Gerlingen. Im November hat Amazon das neue Verteilzentrum in Wenden eröffnet. Wegen Corona ist es für Besucher noch tabu. Für die WP gab es eine Ausnahme.

„Wir haben uns entschlossen, erst einmal gedrosselt zu beginnen, dass wir in die Technik hereinkommen. Die Planung ist, das Zentrum sukzessive auszubauen“, berichtet Maik Riefenstein.

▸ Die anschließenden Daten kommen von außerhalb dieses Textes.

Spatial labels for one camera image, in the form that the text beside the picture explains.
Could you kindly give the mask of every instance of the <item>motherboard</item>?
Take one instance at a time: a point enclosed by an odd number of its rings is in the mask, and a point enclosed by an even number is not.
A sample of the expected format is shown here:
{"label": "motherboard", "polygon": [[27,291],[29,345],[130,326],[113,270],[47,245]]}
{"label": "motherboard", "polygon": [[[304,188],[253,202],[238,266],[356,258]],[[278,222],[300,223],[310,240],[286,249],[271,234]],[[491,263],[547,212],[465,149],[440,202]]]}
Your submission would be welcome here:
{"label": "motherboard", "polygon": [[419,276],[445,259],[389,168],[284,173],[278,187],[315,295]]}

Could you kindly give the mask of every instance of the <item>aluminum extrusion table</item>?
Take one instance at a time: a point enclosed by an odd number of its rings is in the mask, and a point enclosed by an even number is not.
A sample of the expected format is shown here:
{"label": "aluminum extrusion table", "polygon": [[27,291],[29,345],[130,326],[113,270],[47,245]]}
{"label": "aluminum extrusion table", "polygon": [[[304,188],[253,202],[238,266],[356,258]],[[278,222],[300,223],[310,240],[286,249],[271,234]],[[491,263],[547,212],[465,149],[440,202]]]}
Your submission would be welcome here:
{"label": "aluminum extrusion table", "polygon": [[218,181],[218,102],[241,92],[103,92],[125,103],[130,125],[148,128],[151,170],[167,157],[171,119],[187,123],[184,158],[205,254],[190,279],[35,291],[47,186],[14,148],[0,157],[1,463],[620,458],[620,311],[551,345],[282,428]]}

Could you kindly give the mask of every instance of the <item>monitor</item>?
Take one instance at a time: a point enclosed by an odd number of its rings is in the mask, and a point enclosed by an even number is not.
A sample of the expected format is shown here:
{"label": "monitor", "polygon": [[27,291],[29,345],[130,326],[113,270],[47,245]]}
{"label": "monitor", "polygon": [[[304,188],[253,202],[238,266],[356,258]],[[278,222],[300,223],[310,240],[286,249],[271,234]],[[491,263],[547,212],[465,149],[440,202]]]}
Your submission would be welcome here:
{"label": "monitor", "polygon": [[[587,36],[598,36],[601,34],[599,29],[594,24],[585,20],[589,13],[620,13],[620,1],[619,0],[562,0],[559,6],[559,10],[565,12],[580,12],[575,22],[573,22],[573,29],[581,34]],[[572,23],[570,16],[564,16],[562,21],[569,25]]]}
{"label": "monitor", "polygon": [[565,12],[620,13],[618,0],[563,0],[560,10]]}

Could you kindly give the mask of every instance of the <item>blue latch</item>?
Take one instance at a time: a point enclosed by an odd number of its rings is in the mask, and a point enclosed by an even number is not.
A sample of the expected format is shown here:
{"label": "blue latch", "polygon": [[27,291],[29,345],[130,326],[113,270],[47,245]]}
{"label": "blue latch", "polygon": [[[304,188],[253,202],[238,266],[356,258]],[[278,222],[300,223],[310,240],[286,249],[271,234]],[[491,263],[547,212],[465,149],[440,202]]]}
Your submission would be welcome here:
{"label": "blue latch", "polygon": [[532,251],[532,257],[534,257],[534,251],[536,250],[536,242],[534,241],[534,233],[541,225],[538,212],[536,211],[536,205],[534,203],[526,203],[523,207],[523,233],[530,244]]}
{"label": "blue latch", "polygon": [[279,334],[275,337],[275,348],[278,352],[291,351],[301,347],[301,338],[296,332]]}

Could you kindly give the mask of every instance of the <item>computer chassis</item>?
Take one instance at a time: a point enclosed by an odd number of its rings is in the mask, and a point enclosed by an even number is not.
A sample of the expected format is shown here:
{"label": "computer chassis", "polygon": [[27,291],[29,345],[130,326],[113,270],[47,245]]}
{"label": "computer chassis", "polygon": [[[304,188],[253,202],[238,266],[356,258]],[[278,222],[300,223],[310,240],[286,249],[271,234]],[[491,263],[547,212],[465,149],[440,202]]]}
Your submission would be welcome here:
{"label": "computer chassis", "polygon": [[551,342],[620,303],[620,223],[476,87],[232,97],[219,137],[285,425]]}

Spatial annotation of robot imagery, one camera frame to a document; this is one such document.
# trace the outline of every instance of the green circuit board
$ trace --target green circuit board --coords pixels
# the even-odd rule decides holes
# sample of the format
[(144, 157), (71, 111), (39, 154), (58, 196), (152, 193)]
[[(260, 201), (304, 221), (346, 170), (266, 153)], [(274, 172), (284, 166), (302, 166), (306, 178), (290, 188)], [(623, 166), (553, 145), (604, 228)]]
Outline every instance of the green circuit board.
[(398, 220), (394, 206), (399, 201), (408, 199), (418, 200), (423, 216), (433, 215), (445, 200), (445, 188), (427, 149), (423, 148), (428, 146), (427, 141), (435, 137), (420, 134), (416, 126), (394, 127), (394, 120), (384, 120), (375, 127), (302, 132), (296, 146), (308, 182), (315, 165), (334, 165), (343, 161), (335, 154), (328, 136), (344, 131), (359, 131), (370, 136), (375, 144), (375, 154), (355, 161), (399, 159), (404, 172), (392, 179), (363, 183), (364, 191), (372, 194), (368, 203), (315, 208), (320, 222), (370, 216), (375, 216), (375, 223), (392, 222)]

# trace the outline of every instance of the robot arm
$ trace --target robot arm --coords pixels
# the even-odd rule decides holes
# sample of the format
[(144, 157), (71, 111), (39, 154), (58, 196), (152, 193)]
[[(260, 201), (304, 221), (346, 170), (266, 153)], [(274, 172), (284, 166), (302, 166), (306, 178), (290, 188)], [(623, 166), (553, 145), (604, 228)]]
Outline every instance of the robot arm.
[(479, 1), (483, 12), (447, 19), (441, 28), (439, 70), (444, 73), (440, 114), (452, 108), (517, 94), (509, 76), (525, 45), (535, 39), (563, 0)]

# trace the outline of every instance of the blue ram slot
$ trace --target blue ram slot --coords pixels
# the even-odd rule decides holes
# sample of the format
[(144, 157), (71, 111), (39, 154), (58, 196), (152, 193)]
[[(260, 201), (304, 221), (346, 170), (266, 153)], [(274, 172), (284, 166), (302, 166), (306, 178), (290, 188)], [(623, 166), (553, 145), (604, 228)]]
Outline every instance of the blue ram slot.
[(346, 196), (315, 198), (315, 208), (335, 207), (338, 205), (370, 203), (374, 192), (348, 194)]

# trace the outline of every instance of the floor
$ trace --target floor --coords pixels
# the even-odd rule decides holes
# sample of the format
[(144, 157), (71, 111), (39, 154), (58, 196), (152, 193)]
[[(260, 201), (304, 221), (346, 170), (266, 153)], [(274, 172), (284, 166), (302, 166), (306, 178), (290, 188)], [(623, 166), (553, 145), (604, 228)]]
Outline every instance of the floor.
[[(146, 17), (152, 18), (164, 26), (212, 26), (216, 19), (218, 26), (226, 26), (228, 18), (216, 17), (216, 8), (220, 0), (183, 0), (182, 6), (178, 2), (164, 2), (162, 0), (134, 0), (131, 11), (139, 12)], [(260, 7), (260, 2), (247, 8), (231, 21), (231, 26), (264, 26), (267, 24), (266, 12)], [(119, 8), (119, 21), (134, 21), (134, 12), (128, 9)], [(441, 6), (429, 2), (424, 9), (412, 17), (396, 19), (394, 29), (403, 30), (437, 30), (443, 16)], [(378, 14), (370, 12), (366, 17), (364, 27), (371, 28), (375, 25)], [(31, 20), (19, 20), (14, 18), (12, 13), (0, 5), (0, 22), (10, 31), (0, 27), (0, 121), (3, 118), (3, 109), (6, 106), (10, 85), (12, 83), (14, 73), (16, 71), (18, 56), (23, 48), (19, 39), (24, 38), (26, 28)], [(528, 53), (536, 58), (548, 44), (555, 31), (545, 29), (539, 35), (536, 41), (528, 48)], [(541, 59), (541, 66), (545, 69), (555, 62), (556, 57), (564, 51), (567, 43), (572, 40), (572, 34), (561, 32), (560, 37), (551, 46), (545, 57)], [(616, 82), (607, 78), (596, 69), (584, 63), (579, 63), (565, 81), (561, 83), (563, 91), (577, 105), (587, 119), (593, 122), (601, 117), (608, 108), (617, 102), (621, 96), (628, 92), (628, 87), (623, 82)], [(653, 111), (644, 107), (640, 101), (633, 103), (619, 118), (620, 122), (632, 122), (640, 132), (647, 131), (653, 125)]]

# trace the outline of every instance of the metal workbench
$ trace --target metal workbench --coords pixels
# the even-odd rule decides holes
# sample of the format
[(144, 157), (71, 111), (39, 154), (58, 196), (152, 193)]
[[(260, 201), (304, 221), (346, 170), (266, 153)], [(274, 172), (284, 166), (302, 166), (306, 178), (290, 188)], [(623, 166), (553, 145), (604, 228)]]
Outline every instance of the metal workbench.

Er ist Standortleiter des neuen Amazon-Verteilzentrums in Gerlingen, das pünktlich zum Weihnachtsgeschäft am 17. November den Betrieb aufgenommen hat. Bei den Vans, die die Pakete am Ende zum Kunden bringen, liege die Auslastung derzeit bei 100 Fahrzeugen pro Tag. „Das sind 25 Prozent“, so Riefenstein.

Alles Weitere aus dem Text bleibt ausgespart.